Serological studies rely on the recruitment of representative cohorts; however, such efforts are specially complicated by the conditions surrounding the COVID19 pandemic.


We aimed to design and implement a fully remote methodology for conducting safe serological surveys that also allow for the engagement of representative study populations.


This design was well-received and effective. 2,066 participants ≥18 years old were enrolled, reflecting the ethnic and racial composition of Massachusetts. >70% of them reported being satisfied/extremely satisfied with the online enrollment and at-home self-collection of blood samples. While 18.6% reported some discomfort experienced with the collection process, 72.2% stated that they would be willing to test weekly if enrolled in a long-term study.


High engagement and positive feedback from participants, as well as the quality of self-collected specimens, point to the usefulness of this fully remote, self-collection-based study design for future safer and efficient population-level serological surveys.


The coronavirus disease 2019 (COVID-19) pandemic caused by severe acute respiratory syndrome coronavirus 2 (SARS-CoV-2) has had far-reaching consequences since its emergence in Wuhan, China, in December 2019 [1]. As of July 2021, even though vaccination has become increasingly widespread, there have been over 191 million cases and 4.11 million deaths accounted for worldwide. The more subtle cost exacted upon society has been evident in the rise of virtual school, remote work, severe job loss, and economic contraction [2].

Studies surrounding the humoral response mounted against SARS-CoV-2 infection continue to emerge as the pandemic persists [35]. As the measurement of antibodies against SARS-CoV-2 in blood is relatively cheap, serology has been proposed as an alternative method to identify individuals who have previously had symptomatic or asymptomatic SARS-CoV-2 infections and recovered [6]. Useful not only for COVID-19-related studies, well-designed population sero-surveys can be powerful tools to help determine trend of diseases [7]. Such studies can also provide a better understanding of the dynamics of antibody responses for differentiation of individuals with acquired immunity from those who remain susceptible to infection and disease, therefore helping to determine where to deploy resources for disease prevention and management, and helping identify emerging outbreaks early [8].

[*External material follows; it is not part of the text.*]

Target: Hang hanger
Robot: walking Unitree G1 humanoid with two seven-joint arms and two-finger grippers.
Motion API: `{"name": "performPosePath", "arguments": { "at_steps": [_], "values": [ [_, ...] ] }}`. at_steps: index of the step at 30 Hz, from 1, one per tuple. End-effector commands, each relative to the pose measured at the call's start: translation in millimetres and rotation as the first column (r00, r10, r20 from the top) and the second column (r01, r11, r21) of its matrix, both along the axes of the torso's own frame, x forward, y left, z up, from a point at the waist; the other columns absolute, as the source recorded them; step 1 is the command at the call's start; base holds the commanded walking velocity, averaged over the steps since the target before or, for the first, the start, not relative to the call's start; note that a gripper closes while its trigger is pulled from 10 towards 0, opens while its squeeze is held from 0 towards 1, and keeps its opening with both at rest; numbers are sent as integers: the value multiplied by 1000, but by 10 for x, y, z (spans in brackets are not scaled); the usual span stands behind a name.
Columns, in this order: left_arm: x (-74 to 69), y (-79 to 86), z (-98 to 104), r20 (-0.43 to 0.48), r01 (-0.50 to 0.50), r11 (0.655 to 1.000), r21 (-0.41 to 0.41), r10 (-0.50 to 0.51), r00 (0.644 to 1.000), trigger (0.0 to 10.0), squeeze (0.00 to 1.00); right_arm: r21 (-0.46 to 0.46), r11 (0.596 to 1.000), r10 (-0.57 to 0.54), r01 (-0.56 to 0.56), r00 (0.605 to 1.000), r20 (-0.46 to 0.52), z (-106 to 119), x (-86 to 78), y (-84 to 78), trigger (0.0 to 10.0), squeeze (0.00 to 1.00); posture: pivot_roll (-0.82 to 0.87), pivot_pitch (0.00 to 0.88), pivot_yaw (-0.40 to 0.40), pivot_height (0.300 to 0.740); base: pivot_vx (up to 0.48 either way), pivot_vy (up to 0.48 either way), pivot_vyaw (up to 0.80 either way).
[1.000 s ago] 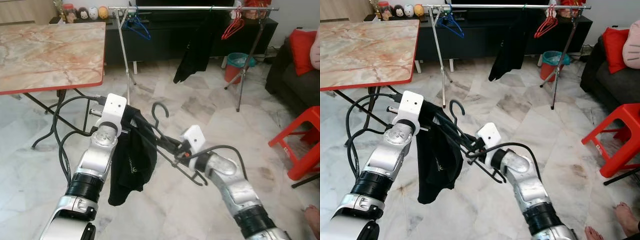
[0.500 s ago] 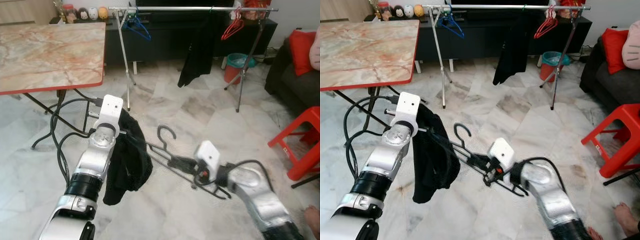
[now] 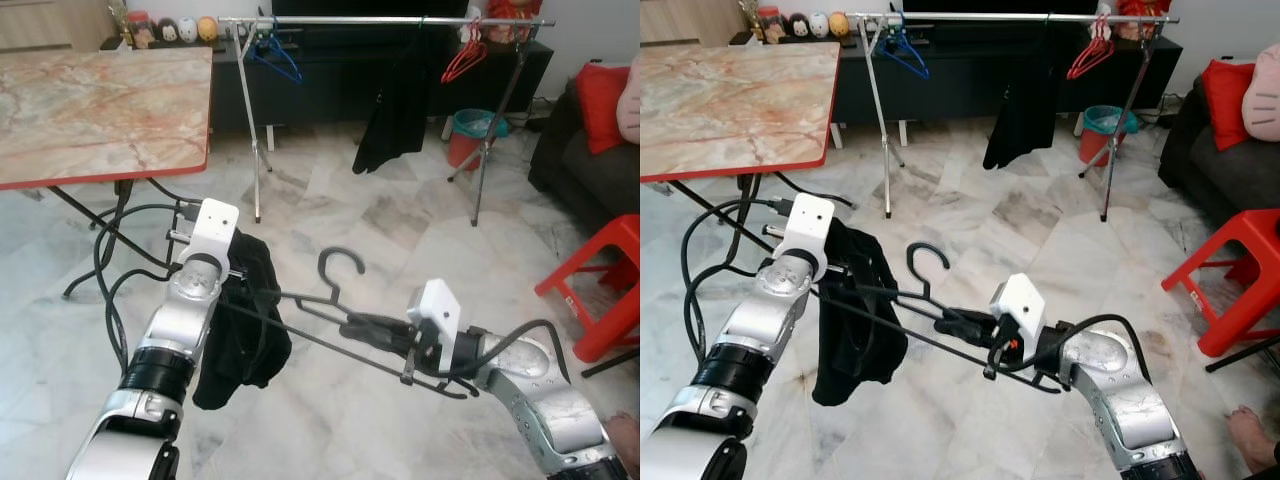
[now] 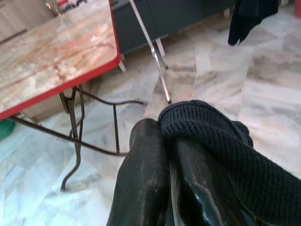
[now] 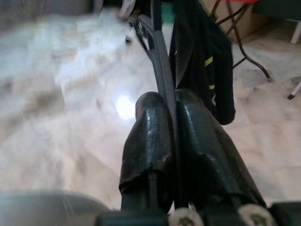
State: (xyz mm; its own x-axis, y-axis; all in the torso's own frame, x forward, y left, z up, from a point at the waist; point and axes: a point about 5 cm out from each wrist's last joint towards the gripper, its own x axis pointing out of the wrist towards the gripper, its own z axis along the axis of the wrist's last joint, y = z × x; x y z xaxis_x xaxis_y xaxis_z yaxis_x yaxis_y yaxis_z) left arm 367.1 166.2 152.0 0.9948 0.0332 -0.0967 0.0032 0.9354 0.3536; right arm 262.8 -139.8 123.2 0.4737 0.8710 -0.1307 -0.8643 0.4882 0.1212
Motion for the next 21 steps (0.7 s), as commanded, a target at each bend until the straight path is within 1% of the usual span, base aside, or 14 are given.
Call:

In order to facilitate the use of serology as a public health tool, we aimed to design and implement a fully remote mechanism for conducting large-scale serosurveys. We coupled the use of electronic medium for study engagement and successful recruitment and retention of representative cohorts with at-home self-collection of serological specimens using fingerpick collection, allowing for increased sampling of diverse populations with better efficiency and cost and significantly greater participant safety.

We implemented these logistics by successfully conducting a large cross-sectional survey of the population of Massachusetts and measuring the prevalence of total IgG antibodies to SARS-CoV-2 in symptomatic and asymptomatic individuals. Findings provide a proof-of-concept for the logistics for safer sero-epidemiological studies.


Study design

Ethics approval.

Ethical clearance was obtained from Advarra (Pro00043729) and the Harvard T.H. Chan School of Public Health review board (IRB20-1511). Written informed consent was obtained electronically from all participants prior to enrollment in this study.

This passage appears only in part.